**EXERCISE:**
In the material below, the lines from the one containing "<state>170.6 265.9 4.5" through the one containing "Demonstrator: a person" are to be given again exactly, ends included, and no others.
== == ==
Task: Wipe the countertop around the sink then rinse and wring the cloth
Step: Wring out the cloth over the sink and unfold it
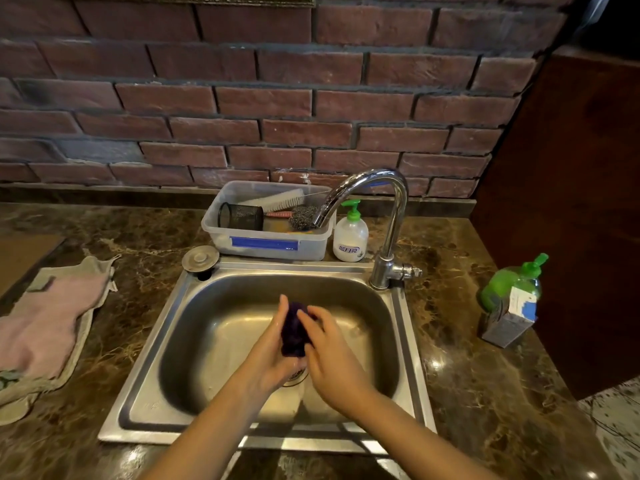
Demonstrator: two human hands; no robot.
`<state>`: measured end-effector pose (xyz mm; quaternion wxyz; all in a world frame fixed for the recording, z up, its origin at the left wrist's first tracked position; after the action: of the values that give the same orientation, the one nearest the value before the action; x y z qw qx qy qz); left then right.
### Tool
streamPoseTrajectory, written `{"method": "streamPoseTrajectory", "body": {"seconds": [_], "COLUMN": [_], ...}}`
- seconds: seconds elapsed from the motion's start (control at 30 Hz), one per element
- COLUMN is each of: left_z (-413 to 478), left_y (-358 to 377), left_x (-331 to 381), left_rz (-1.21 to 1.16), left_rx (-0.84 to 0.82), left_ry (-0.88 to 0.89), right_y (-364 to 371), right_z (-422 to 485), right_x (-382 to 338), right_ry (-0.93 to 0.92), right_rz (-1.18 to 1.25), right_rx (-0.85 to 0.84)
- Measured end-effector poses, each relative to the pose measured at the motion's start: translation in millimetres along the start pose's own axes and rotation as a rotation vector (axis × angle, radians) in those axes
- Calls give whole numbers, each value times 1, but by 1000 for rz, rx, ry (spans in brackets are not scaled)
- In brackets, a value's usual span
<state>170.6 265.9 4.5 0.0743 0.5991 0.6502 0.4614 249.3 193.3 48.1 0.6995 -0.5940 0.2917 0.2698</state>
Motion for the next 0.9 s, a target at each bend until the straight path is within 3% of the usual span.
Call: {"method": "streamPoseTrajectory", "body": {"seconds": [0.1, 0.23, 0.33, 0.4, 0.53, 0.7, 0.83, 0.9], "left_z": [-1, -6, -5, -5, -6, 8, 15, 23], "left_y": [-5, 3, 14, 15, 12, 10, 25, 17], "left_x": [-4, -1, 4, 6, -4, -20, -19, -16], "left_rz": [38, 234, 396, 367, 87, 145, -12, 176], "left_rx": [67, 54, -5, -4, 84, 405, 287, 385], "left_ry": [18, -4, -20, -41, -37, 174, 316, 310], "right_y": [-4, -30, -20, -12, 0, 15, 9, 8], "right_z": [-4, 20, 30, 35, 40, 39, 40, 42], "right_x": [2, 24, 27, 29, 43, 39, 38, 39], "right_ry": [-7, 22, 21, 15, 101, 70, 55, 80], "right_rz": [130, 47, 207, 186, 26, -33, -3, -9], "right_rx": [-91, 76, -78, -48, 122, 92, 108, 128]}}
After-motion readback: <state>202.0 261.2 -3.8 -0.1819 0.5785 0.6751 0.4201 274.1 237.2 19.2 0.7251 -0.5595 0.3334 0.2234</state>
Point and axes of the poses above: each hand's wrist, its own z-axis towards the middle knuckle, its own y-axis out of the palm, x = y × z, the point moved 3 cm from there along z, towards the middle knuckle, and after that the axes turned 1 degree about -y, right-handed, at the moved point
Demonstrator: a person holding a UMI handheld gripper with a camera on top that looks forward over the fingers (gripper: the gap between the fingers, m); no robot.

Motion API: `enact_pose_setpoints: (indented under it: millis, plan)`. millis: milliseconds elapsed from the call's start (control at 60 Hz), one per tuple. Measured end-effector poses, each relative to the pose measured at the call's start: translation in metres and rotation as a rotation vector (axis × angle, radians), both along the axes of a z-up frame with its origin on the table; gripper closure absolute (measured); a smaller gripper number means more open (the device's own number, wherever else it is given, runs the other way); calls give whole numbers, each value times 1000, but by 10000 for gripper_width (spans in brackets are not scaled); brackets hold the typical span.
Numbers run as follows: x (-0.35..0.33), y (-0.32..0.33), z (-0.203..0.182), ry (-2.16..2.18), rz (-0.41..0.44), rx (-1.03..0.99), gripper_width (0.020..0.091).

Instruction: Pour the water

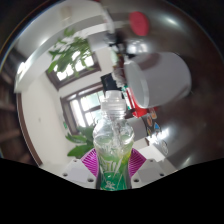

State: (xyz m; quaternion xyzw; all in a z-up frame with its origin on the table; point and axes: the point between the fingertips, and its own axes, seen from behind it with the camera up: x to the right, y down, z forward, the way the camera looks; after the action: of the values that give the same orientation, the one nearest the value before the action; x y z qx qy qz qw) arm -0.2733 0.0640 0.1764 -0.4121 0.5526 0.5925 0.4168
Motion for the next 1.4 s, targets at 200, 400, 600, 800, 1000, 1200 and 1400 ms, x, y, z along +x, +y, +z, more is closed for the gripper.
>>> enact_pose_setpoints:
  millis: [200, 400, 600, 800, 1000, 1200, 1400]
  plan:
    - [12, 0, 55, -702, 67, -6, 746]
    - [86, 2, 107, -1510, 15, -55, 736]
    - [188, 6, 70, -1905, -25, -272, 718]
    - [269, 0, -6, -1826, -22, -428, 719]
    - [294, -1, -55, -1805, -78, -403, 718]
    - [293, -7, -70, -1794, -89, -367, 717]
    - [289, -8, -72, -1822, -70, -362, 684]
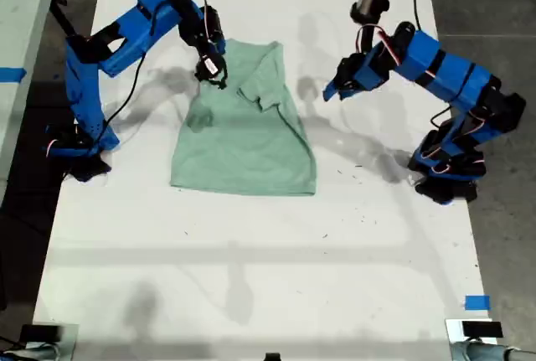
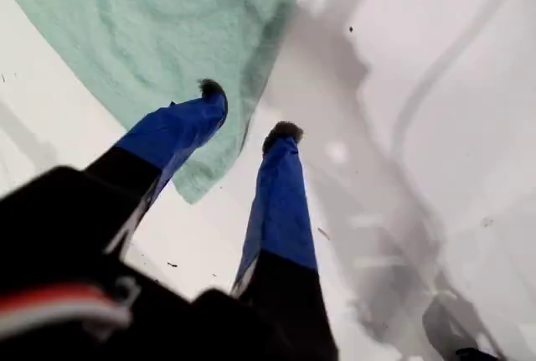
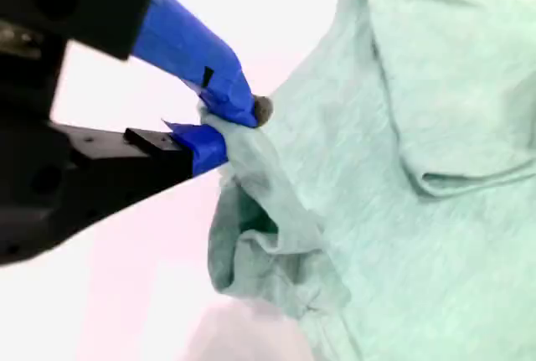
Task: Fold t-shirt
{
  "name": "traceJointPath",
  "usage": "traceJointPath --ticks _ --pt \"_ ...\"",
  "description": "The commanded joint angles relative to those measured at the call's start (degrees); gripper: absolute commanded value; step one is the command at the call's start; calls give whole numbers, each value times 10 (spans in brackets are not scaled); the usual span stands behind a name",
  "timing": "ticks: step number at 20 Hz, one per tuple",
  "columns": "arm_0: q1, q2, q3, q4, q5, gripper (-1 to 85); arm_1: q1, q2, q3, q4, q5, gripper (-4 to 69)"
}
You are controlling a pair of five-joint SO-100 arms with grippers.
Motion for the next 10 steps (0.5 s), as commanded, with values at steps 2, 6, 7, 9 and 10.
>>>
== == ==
**TASK RESULT:**
<state>170.6 265.9 4.5 0.0743 0.5991 0.6502 0.4614 249.3 193.3 48.1 0.6995 -0.5940 0.2917 0.2698</state>
Motion for the next 0.9 s, a target at each bend until the straight path is within 3% of the usual span.
Call: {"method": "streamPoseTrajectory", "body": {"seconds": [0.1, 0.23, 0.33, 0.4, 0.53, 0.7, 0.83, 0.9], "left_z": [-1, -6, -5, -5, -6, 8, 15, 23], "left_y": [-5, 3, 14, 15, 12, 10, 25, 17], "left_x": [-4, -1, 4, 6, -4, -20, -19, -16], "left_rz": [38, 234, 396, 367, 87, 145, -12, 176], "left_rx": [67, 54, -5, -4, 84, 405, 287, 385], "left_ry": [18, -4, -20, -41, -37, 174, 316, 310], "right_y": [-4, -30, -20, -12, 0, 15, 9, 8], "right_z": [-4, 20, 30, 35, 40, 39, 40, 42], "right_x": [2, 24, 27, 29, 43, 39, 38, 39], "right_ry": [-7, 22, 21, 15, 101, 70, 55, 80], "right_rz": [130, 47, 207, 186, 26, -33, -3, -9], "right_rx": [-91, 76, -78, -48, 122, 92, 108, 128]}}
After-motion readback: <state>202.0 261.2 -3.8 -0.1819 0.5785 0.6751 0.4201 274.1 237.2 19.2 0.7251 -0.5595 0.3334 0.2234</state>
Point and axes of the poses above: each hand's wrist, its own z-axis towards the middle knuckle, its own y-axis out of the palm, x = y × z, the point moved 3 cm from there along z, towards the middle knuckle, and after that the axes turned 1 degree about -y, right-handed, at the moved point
Demonstrator: a person holding a UMI handheld gripper with a camera on top that looks forward over the fingers (gripper: the gap between the fingers, m); no robot.

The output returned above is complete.